[Records from a data source]
★ ★ ★ ★ ★

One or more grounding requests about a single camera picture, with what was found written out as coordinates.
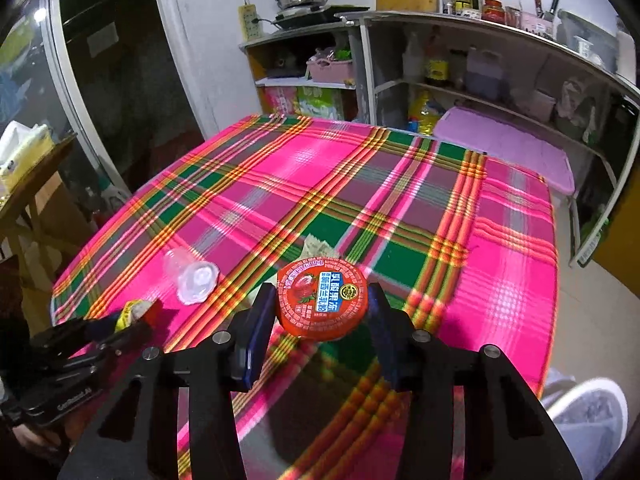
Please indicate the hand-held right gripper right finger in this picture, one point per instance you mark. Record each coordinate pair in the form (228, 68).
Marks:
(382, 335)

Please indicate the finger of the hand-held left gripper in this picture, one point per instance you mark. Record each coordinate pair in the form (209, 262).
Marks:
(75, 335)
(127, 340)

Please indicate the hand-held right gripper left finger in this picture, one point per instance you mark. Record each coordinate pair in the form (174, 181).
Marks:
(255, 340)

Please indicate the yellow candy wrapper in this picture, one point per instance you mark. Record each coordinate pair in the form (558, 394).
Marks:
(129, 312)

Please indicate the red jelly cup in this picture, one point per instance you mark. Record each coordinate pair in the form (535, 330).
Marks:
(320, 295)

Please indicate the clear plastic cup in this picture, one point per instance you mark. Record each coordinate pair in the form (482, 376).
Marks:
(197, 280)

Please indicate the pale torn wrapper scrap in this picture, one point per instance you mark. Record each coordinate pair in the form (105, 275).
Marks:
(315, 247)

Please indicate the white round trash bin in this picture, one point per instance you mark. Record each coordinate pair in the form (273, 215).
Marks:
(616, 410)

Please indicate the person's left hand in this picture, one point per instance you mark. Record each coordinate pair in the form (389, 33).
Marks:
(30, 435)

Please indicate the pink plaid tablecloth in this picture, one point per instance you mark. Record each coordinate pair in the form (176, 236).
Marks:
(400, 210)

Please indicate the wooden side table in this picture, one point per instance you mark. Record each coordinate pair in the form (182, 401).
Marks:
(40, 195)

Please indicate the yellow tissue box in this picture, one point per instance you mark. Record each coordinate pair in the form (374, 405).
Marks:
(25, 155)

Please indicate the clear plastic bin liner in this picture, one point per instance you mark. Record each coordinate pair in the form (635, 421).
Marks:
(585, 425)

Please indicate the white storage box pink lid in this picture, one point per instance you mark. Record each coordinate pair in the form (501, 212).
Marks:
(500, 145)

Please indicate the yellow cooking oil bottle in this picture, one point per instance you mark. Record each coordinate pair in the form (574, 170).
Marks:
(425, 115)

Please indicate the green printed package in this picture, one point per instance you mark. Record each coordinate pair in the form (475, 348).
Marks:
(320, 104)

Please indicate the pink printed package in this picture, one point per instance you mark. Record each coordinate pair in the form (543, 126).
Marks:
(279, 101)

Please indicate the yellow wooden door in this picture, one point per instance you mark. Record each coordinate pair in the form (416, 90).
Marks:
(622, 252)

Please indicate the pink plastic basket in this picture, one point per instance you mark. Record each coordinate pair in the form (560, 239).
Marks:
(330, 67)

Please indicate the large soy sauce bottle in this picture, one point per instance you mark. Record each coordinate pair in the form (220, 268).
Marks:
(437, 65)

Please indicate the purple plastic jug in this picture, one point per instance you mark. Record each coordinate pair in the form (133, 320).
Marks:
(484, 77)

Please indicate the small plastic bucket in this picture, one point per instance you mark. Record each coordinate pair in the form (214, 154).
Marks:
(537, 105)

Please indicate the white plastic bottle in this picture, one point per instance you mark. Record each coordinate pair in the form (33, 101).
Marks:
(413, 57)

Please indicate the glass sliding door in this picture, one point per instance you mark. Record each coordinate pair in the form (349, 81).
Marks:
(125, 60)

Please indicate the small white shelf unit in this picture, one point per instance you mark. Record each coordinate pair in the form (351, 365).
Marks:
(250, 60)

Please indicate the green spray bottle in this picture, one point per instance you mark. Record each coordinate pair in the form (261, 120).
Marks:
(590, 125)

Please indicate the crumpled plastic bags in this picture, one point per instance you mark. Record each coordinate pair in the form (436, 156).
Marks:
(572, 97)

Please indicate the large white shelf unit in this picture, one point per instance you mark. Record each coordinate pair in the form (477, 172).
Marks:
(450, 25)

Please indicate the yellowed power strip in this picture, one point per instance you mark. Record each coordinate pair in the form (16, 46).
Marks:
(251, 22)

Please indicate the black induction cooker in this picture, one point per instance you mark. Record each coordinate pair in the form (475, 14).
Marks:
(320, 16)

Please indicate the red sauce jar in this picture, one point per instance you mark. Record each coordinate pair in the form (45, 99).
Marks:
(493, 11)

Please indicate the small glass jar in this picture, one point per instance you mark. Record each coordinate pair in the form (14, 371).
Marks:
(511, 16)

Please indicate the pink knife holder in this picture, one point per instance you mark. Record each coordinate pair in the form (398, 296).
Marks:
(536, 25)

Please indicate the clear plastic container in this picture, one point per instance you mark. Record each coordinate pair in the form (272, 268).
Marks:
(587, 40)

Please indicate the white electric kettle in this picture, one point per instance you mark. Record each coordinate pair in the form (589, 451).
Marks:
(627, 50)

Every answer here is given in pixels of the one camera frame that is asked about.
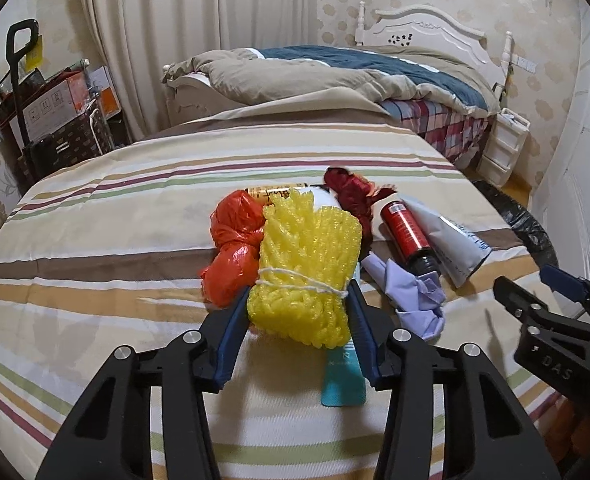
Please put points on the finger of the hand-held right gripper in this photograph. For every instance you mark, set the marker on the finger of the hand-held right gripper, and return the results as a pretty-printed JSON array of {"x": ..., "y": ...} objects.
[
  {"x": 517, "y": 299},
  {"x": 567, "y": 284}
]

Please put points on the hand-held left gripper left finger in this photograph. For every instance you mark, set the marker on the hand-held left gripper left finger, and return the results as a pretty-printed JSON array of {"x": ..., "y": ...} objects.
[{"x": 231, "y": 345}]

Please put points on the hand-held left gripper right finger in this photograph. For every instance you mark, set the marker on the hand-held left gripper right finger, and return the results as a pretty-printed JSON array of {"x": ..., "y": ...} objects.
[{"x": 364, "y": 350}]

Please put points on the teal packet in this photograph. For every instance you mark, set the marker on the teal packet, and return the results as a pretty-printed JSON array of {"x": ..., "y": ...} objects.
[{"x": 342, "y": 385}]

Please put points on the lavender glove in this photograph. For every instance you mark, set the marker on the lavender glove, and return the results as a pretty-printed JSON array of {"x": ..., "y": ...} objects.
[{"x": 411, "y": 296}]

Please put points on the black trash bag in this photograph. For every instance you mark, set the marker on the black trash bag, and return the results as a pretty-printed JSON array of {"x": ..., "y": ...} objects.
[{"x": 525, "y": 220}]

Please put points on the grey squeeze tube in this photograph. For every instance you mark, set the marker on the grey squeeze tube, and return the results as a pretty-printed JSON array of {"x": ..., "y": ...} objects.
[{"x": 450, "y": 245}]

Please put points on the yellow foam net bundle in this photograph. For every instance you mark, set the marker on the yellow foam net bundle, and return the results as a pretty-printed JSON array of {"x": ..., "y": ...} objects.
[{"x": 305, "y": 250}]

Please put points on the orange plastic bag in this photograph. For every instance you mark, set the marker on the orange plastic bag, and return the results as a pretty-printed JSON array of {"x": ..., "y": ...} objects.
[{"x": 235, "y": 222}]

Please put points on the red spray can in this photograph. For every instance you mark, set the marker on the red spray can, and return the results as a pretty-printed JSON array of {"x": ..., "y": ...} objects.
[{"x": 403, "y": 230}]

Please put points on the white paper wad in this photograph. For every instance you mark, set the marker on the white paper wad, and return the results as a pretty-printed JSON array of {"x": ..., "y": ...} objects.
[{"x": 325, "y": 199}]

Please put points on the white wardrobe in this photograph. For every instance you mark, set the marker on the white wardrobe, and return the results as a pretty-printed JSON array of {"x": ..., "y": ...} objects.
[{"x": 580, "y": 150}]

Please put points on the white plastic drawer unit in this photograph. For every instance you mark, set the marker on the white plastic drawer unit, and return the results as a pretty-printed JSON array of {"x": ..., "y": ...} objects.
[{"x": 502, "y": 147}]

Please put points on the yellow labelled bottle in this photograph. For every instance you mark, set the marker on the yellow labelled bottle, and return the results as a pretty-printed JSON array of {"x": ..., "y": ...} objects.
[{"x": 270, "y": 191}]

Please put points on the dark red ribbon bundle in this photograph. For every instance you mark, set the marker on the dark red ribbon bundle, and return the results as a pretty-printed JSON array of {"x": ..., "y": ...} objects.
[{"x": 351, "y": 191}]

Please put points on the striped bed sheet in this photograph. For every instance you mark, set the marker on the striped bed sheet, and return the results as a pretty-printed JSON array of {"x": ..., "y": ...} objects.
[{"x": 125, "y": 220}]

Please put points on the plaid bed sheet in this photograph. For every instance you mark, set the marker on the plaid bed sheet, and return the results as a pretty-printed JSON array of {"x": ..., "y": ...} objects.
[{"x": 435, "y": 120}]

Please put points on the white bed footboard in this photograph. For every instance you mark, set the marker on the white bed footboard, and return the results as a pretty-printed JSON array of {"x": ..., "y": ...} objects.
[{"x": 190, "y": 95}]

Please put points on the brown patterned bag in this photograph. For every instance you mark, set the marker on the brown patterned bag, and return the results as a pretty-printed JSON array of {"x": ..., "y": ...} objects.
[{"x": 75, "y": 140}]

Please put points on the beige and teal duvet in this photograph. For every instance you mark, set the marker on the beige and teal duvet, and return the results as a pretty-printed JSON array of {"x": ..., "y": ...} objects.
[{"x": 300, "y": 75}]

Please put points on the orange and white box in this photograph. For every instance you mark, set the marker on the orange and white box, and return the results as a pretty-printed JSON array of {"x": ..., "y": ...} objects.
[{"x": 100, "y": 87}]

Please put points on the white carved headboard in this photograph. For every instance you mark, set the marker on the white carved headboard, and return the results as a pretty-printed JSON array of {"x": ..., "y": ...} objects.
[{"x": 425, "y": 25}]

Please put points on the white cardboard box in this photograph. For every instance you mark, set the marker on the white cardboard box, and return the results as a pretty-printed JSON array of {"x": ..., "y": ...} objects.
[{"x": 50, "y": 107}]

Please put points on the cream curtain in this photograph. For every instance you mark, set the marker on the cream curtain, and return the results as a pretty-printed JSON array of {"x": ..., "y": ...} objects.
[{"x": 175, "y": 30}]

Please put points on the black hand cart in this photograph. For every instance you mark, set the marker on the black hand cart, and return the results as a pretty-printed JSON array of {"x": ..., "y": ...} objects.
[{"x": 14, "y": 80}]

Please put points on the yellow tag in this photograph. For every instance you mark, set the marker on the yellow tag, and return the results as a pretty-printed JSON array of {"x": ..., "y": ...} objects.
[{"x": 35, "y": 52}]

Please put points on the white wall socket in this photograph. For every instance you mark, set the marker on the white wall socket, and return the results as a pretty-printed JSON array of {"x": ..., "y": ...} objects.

★ ★ ★ ★ ★

▶ Exercise:
Exactly and only the lines from the top of the records down to the line containing "Please indicate the clear plastic cup" should be transcribed, please, without the pictures.

▶ Answer to this task:
One or more grounding requests about a single camera picture, with what was found written out as coordinates.
Please indicate the hand-held right gripper right finger in this picture, one point per instance you mark. Record each coordinate pair in the form (228, 68).
Marks:
(382, 335)

Please indicate the finger of the hand-held left gripper in this picture, one point per instance you mark. Record each coordinate pair in the form (209, 262).
Marks:
(75, 335)
(127, 340)

Please indicate the hand-held right gripper left finger in this picture, one point per instance you mark. Record each coordinate pair in the form (174, 181).
Marks:
(255, 340)

Please indicate the yellow candy wrapper in this picture, one point per instance you mark. Record each coordinate pair in the form (558, 394).
Marks:
(129, 312)

Please indicate the red jelly cup in this picture, one point per instance you mark. Record each coordinate pair in the form (535, 330).
Marks:
(320, 295)

Please indicate the clear plastic cup in this picture, one point per instance you mark. Record each coordinate pair in the form (482, 376).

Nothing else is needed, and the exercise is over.